The agony irritation of self-labelling. So someone who has become very dear to me in a series of months did an amazing write-up via Twitter about why calling oneself an “ally” is problematic. In a nutshell, she said, it’s kinda like coming up to someone, declaring that you wanna be their best friend, and INSISTING that they recognize you as such. The concept of an ally, when you put it like that, is…well, it’s obnoxious as hell! I have struggled with the term “feminist” over the years as well, specifically because feminism as it is popularly expressed speaks to, for and about straight cis able-bodied White women (I’m looking at YOU, Jezebel) and often either ignores or silences the experiences of any woman who lives outside of those categories. That’s also obnoxious as hell.  SIGH. Still haven’t quite figured this one out yet, really.

Dear White people: Black people tan. On purpose. (Really.)  This was actually something I mentioned on Teh Twitteh. While relaxing on the GOOAHGEOUS white sand beaches of my home state, I attracted quite a bit of gawking from White people, who seemed to be baffled at what was clearly my intentional sunbathing. One woman in particular stared, openly and rudely, as I happily basked in the golden sunshine and patently ignored her. As fate would have it, we rode the same bus back to my city’s downtown area. I happened to be sitting behind her and was treated to an up-close view of her disgustingly mottled, prematurely aging back.  Now, here’s my question: if you DON’T have eumelanin (and if you freckle in the sun, then you don’t) why the fuck are YOU tanning?

Oh, Lindsey. The sun, much like Paris Hilton, isn't really a "friend" friend...

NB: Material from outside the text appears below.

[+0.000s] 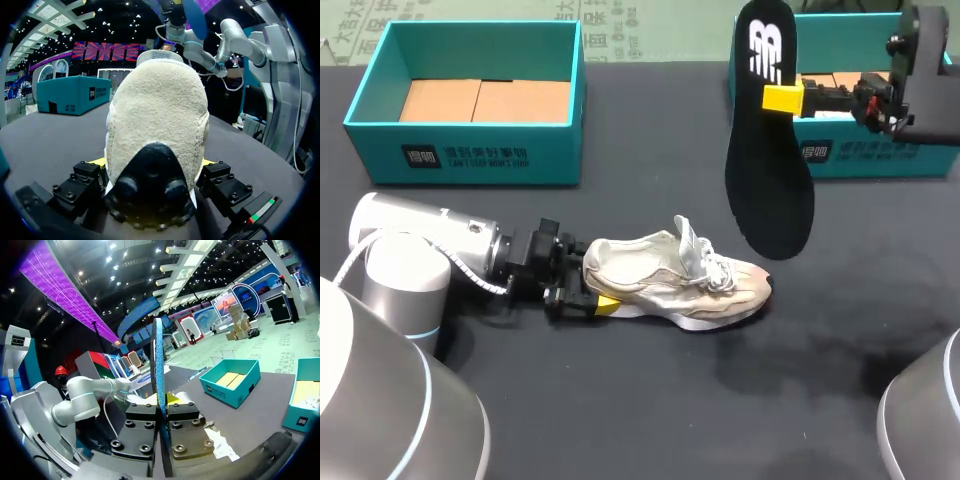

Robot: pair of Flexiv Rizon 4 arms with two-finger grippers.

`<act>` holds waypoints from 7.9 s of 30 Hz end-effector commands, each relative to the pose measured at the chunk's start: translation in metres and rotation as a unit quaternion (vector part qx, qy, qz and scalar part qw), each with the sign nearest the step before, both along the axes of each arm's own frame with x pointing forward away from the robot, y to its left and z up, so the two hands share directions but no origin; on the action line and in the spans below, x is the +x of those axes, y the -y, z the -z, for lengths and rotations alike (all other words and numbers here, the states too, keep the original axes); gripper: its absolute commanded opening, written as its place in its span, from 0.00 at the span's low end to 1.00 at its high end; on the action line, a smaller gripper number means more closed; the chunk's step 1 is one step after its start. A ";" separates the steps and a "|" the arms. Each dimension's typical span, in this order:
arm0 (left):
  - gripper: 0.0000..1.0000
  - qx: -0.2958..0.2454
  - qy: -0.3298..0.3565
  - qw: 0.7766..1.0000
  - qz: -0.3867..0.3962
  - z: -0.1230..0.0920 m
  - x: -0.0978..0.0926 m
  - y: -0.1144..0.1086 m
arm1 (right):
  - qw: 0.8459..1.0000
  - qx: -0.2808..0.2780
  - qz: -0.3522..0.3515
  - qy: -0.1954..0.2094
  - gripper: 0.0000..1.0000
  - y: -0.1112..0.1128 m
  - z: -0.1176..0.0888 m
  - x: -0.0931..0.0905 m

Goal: Take the shoe out of the shoebox, open the shoe tongue, remove and reinsert the insole, then place the shoe into the shoebox

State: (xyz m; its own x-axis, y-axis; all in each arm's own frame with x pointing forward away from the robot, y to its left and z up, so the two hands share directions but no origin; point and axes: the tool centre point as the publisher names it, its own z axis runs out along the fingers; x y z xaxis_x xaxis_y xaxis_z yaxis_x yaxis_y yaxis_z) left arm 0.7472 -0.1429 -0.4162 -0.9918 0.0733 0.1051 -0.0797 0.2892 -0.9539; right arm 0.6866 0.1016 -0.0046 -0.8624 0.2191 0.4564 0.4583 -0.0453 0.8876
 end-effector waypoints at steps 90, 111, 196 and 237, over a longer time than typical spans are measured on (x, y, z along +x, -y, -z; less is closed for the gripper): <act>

Oh, Lindsey. The sun, much like Paris Hilton, isn't really a "friend" friend...

 Dear White cis women: Stop referring to YOURSELVES as “White girls.”  A recent  email exchange with a White cis woman who strongly identifies as a feminist bugged the shit out of me. Why? Because she referred to herself, in so many words, as a well-meaning, progressive-thinking “White girl” who was just tryna figure it all out. SIIIIIIGGGGGGHHHHH. She didn’t mean to work my nerves. But the fact that so many White cis women are hesitant to refer to themselves as adults speaks a LOT to sexism and White gendered privilege.  Self-infantilazation does not help the movement(s), anymore than the fetishization and co-opting of the pain (i.e., “strength” ) of trans and cis women of color helps. This shit is toxic.  For you, and for all of us. Recognize.

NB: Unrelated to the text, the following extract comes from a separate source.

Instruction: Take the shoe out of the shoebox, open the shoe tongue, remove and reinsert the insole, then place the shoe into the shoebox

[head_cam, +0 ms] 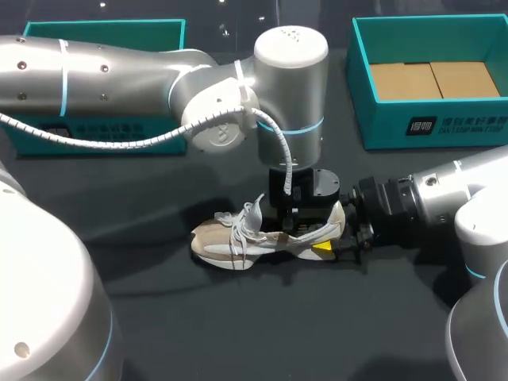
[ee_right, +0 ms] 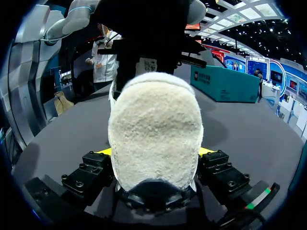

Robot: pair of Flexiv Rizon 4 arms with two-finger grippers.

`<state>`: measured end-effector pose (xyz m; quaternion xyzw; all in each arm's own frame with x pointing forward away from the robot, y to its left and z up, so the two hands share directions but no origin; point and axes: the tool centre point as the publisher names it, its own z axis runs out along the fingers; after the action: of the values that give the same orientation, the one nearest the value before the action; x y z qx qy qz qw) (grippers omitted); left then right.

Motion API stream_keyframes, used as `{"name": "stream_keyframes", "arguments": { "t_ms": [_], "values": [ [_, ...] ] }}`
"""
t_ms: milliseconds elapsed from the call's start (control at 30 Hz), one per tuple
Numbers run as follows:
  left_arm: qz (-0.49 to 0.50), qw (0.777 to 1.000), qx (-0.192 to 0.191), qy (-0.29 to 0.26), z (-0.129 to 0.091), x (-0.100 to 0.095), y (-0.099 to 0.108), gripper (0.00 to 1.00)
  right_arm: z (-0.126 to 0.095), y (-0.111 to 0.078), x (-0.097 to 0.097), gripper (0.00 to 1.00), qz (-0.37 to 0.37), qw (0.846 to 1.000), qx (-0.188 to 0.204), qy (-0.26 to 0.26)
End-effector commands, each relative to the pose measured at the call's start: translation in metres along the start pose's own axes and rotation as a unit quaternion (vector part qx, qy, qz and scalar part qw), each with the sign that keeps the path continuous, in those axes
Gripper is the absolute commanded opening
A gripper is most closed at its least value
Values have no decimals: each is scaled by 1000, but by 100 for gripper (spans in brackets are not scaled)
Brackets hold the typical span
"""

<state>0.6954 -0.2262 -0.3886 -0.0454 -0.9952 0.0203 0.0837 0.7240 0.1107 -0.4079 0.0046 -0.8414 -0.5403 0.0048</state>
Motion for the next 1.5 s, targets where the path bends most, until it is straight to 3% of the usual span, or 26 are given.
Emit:
{"name": "stream_keyframes", "arguments": {
  "t_ms": [33, 233, 400, 533, 700, 1200, 1500],
  "values": [
    [2, 1000, -1, -30, 14, 8, 1, 33, 1, -1, -1, 0, 1, 1000, 2, 0],
    [-12, 996, -20, -86, 30, -3, 4, 29, 1, -1, -1, 0, 1, 1000, 2, 0],
    [-29, 991, -38, -124, 39, -20, 8, 18, 1, -1, -1, 0, 1, 1000, 2, 0],
    [-45, 989, -42, -138, 39, -30, 14, 0, 1, -1, -1, 0, 1, 1000, 2, 0],
    [-57, 988, -37, -136, 33, -37, 21, 0, 1, -1, -1, 0, 1, 1000, 2, 0],
    [-25, 997, 66, -20, -20, -5, 33, 0, 1, -1, -1, 0, 1, 1000, 2, 0],
    [-10, 996, 82, -15, -27, 4, 28, 0, 1, -1, -1, 0, 1, 1000, 2, 0]
  ]
}}
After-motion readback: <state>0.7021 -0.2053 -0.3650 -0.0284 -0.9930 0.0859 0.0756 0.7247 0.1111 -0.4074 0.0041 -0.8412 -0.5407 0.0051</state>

 Here’s some stuff you need to know about Black women. Lisa said it better than I could. Yes, indeed.

Steve Harvey’s an asshole.   I feel like that one writes itself. I mean, a thrice-divorced philanderer giving romantic advice? And in THOSE suits? C’mon, now.

Motherfucker, YOU scream.

Motherfucker, YOU scream.

 This concludes the hash post. OH! One last thing about soap bits – you can make eco-friendly art with them!

 

Oooooo! PURTY!

Oooooo! PURTY!

Read all about the Accumulation project, and don’t let anybody tell you that beauty can’t be crafted from bits, pieces, scraps and…ehr-um…chunklets. :D

 

*THIS IS NOT TO SUGGEST THAT ANYONE DESERVES TO SUFFER FROM THE DEVESTATING IMPACT OF NATURAL DISASTERS. I wanna make that clear.  One issue I have with Gaea theorists is the idea of the natural disaster as collective punishment for  ”sins” commited against the earth. People in nations with smaller GDPs and less governmental infrastructure are impacted more heavily and for longer by natural disasters than wealthier countries. But the worst ecological offenders – the greediest consumers, the highest per capita polluters – are wealthier, “developed” nations. Soooo until I hear about a hurricane leveling the Hamptons and ALL the Bush family residences, I’m giving Gaea theorists the side-eye.